[Try it]
Without including pictures, set down every record exactly as it stands.
━━ Dataset extract
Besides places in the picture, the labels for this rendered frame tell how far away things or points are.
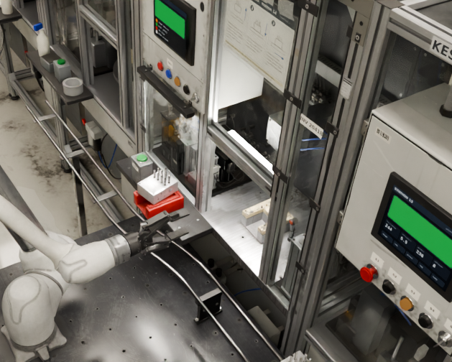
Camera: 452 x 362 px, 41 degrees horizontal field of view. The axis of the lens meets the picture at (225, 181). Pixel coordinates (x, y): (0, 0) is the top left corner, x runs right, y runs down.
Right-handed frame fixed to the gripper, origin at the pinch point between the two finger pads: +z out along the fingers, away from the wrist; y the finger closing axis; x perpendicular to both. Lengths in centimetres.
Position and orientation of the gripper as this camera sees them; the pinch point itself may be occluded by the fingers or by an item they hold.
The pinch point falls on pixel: (180, 223)
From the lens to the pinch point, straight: 201.3
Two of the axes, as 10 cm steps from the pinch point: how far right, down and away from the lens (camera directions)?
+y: 0.7, -7.6, -6.5
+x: -5.6, -5.7, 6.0
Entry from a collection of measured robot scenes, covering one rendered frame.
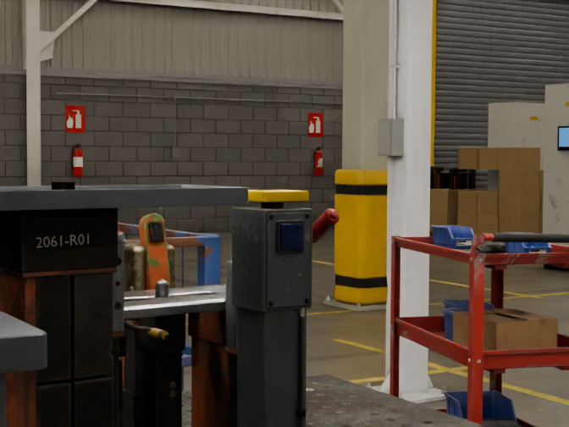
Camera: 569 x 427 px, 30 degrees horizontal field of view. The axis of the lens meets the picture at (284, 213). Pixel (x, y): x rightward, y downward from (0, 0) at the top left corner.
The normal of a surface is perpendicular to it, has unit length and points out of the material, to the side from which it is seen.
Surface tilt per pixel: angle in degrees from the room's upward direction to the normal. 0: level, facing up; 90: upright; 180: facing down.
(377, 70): 90
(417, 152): 90
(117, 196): 90
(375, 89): 90
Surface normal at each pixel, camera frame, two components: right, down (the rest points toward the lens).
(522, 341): 0.40, 0.05
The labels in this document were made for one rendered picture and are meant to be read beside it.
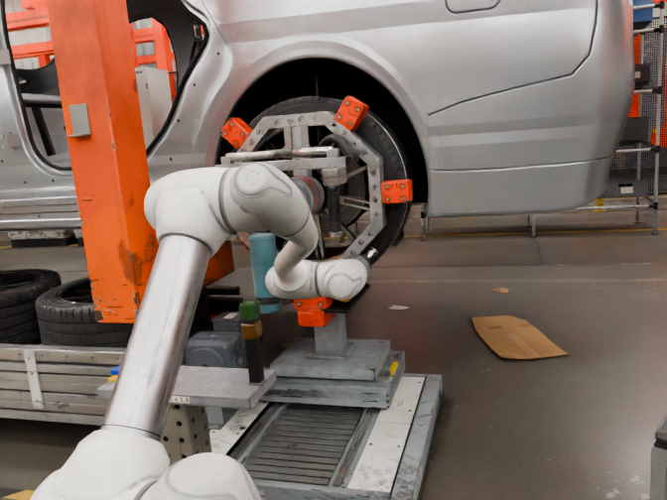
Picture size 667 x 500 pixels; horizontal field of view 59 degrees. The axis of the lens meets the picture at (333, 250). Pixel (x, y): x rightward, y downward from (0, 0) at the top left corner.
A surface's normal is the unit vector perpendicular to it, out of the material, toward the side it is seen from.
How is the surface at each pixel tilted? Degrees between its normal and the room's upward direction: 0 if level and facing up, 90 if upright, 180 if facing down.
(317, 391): 90
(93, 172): 90
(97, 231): 90
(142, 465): 55
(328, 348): 90
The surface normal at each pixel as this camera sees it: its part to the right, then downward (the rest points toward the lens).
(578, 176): 0.23, 0.24
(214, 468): 0.01, -0.98
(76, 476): -0.36, -0.54
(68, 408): -0.27, 0.20
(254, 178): -0.13, -0.33
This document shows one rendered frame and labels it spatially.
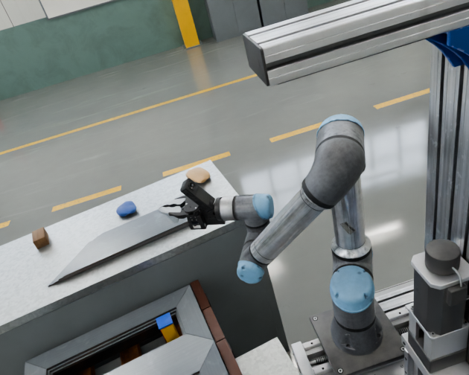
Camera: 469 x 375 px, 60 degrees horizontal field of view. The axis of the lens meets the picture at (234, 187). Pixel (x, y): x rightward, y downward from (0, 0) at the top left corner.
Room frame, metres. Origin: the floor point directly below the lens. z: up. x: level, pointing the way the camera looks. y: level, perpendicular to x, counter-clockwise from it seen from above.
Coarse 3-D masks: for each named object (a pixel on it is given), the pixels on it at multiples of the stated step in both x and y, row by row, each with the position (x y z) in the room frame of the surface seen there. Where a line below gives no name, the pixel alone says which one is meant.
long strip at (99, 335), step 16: (160, 304) 1.27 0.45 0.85; (176, 304) 1.24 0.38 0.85; (128, 320) 1.23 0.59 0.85; (144, 320) 1.21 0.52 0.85; (80, 336) 1.22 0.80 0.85; (96, 336) 1.19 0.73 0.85; (112, 336) 1.17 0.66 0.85; (48, 352) 1.18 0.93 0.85; (64, 352) 1.16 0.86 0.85; (80, 352) 1.13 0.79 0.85
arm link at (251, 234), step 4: (268, 220) 0.95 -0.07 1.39; (264, 224) 0.94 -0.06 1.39; (268, 224) 0.95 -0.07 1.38; (248, 228) 0.95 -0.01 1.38; (252, 228) 0.94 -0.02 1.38; (256, 228) 0.94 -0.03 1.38; (260, 228) 0.93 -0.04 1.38; (264, 228) 0.94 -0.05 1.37; (248, 232) 0.95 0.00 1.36; (252, 232) 0.94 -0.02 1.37; (256, 232) 0.93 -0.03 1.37; (260, 232) 0.93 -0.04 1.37; (248, 236) 0.93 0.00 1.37; (252, 236) 0.92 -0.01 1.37; (256, 236) 0.92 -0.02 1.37
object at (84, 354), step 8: (176, 312) 1.21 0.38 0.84; (152, 320) 1.20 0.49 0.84; (136, 328) 1.18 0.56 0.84; (144, 328) 1.18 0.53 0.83; (120, 336) 1.17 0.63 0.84; (128, 336) 1.16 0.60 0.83; (104, 344) 1.15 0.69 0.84; (112, 344) 1.15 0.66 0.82; (88, 352) 1.13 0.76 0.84; (96, 352) 1.13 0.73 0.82; (64, 360) 1.12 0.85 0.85; (72, 360) 1.12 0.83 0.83; (80, 360) 1.12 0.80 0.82; (48, 368) 1.10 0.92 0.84; (56, 368) 1.10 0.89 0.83; (64, 368) 1.10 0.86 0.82
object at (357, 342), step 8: (376, 320) 0.72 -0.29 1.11; (336, 328) 0.74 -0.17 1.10; (344, 328) 0.71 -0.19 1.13; (368, 328) 0.69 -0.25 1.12; (376, 328) 0.71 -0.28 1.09; (336, 336) 0.73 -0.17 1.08; (344, 336) 0.71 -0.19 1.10; (352, 336) 0.70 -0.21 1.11; (360, 336) 0.69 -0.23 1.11; (368, 336) 0.69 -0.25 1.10; (376, 336) 0.69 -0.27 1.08; (336, 344) 0.72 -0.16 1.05; (344, 344) 0.71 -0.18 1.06; (352, 344) 0.69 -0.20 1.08; (360, 344) 0.68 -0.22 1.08; (368, 344) 0.68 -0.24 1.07; (376, 344) 0.68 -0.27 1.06; (352, 352) 0.68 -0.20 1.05; (360, 352) 0.68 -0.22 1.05; (368, 352) 0.67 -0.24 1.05
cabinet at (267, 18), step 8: (264, 0) 8.93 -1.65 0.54; (272, 0) 8.94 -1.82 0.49; (280, 0) 8.95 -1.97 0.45; (288, 0) 8.96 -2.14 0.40; (296, 0) 8.97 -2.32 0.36; (304, 0) 8.98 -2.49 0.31; (264, 8) 8.93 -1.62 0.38; (272, 8) 8.94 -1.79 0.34; (280, 8) 8.95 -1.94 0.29; (288, 8) 8.96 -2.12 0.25; (296, 8) 8.97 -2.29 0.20; (304, 8) 8.98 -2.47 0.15; (264, 16) 8.93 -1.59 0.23; (272, 16) 8.94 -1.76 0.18; (280, 16) 8.95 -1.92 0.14; (288, 16) 8.96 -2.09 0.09; (296, 16) 8.98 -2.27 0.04; (264, 24) 8.93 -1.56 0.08; (272, 24) 8.95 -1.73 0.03
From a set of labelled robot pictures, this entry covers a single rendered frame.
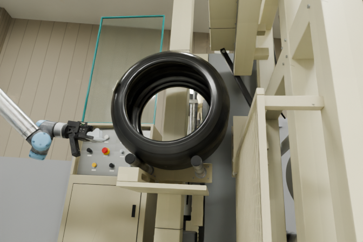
━━━━
[Written solution]
Besides places in the picture, the labels for this rendered frame tell how far away things or points are.
Camera: 452 x 362 px, 41 degrees horizontal field of view. The axis of the lens meets the picture at (225, 181). Pixel coordinates (x, y): (0, 0) is the top left corner, x runs right, y runs down.
Right-handed frame fixed to the gripper, origin at the pinch point between the two finger pads: +z out along the fingers, away from the wrist; y the finger closing axis; x perpendicular to both. Lengths in centimetres.
Position and orientation of the gripper as this camera sees them; the pinch point itself may be occluded by the fingers or by an item they hold.
The pinch point falls on pixel: (180, 223)
From the lens to the pinch point, straight: 201.3
Two of the axes, as 10 cm steps from the pinch point: how far right, down and away from the lens (camera directions)?
+y: 0.7, -7.6, -6.5
+x: -5.6, -5.7, 6.0
Entry from a collection of measured robot scenes, covering one rendered frame.
Camera: 569 x 427 px, 30 degrees horizontal field of view. The axis of the lens meets the picture at (284, 213). Pixel (x, y): x rightward, y downward from (0, 0) at the top left corner.
The normal of a surface is perpendicular to it, has unit length and points out of the material, to the side from which it is seen.
Surface tilt per pixel: angle in degrees from the room's upward direction to the normal. 0: level, facing up; 90: upright; 180: facing down.
(377, 70): 90
(417, 152): 90
(117, 196): 90
(375, 89): 90
Surface normal at each pixel, camera frame, two components: right, down (the rest points toward the lens).
(522, 341): 0.40, 0.05
The labels in this document were made for one rendered picture and are meant to be read beside it.
Picture size 667 x 500 pixels; horizontal field of view 59 degrees. The axis of the lens meets the picture at (333, 250). Pixel (x, y): x rightward, y downward from (0, 0) at the top left corner.
A surface's normal is the unit vector perpendicular to it, out of the material, toward the side it is seen from.
How is the surface at each pixel tilted? Degrees between its normal and the room's upward direction: 0 if level and facing up, 90 if upright, 180 if facing down.
(317, 391): 90
(93, 172): 90
(97, 231): 90
(142, 465): 55
(328, 348): 90
The surface normal at each pixel as this camera sees it: its part to the right, then downward (the rest points toward the lens).
(578, 176): 0.23, 0.24
(214, 468): 0.01, -0.98
(76, 476): -0.36, -0.54
(68, 408): -0.27, 0.20
(254, 178): -0.13, -0.33
This document shows one rendered frame and labels it spatially.
Camera: 469 x 375 px, 60 degrees horizontal field of view. The axis of the lens meets the picture at (234, 187). Pixel (x, y): x rightward, y downward from (0, 0) at the top left corner.
Room frame, metres. Origin: the floor point directly below the lens. z: up. x: level, pointing the way the camera looks. y: level, perpendicular to x, counter-clockwise from it seen from above.
Coarse 3-D masks: for each named object (a pixel on it is given), the pixels on it at multiples of the stated step in both x and y, row by row, each with the position (x y z) in the room frame of the surface seen there. Where a line below gives no name, the pixel alone says which one is meant.
long strip at (99, 335), step 16: (160, 304) 1.27 0.45 0.85; (176, 304) 1.24 0.38 0.85; (128, 320) 1.23 0.59 0.85; (144, 320) 1.21 0.52 0.85; (80, 336) 1.22 0.80 0.85; (96, 336) 1.19 0.73 0.85; (112, 336) 1.17 0.66 0.85; (48, 352) 1.18 0.93 0.85; (64, 352) 1.16 0.86 0.85; (80, 352) 1.13 0.79 0.85
arm link at (251, 234), step 4: (268, 220) 0.95 -0.07 1.39; (264, 224) 0.94 -0.06 1.39; (268, 224) 0.95 -0.07 1.38; (248, 228) 0.95 -0.01 1.38; (252, 228) 0.94 -0.02 1.38; (256, 228) 0.94 -0.03 1.38; (260, 228) 0.93 -0.04 1.38; (264, 228) 0.94 -0.05 1.37; (248, 232) 0.95 0.00 1.36; (252, 232) 0.94 -0.02 1.37; (256, 232) 0.93 -0.03 1.37; (260, 232) 0.93 -0.04 1.37; (248, 236) 0.93 0.00 1.37; (252, 236) 0.92 -0.01 1.37; (256, 236) 0.92 -0.02 1.37
object at (84, 354), step 8: (176, 312) 1.21 0.38 0.84; (152, 320) 1.20 0.49 0.84; (136, 328) 1.18 0.56 0.84; (144, 328) 1.18 0.53 0.83; (120, 336) 1.17 0.63 0.84; (128, 336) 1.16 0.60 0.83; (104, 344) 1.15 0.69 0.84; (112, 344) 1.15 0.66 0.82; (88, 352) 1.13 0.76 0.84; (96, 352) 1.13 0.73 0.82; (64, 360) 1.12 0.85 0.85; (72, 360) 1.12 0.83 0.83; (80, 360) 1.12 0.80 0.82; (48, 368) 1.10 0.92 0.84; (56, 368) 1.10 0.89 0.83; (64, 368) 1.10 0.86 0.82
object at (357, 342), step 8: (376, 320) 0.72 -0.29 1.11; (336, 328) 0.74 -0.17 1.10; (344, 328) 0.71 -0.19 1.13; (368, 328) 0.69 -0.25 1.12; (376, 328) 0.71 -0.28 1.09; (336, 336) 0.73 -0.17 1.08; (344, 336) 0.71 -0.19 1.10; (352, 336) 0.70 -0.21 1.11; (360, 336) 0.69 -0.23 1.11; (368, 336) 0.69 -0.25 1.10; (376, 336) 0.69 -0.27 1.08; (336, 344) 0.72 -0.16 1.05; (344, 344) 0.71 -0.18 1.06; (352, 344) 0.69 -0.20 1.08; (360, 344) 0.68 -0.22 1.08; (368, 344) 0.68 -0.24 1.07; (376, 344) 0.68 -0.27 1.06; (352, 352) 0.68 -0.20 1.05; (360, 352) 0.68 -0.22 1.05; (368, 352) 0.67 -0.24 1.05
cabinet at (267, 18), step 8: (264, 0) 8.93 -1.65 0.54; (272, 0) 8.94 -1.82 0.49; (280, 0) 8.95 -1.97 0.45; (288, 0) 8.96 -2.14 0.40; (296, 0) 8.97 -2.32 0.36; (304, 0) 8.98 -2.49 0.31; (264, 8) 8.93 -1.62 0.38; (272, 8) 8.94 -1.79 0.34; (280, 8) 8.95 -1.94 0.29; (288, 8) 8.96 -2.12 0.25; (296, 8) 8.97 -2.29 0.20; (304, 8) 8.98 -2.47 0.15; (264, 16) 8.93 -1.59 0.23; (272, 16) 8.94 -1.76 0.18; (280, 16) 8.95 -1.92 0.14; (288, 16) 8.96 -2.09 0.09; (296, 16) 8.98 -2.27 0.04; (264, 24) 8.93 -1.56 0.08; (272, 24) 8.95 -1.73 0.03
From a set of labelled robot pictures, this entry covers a single rendered frame.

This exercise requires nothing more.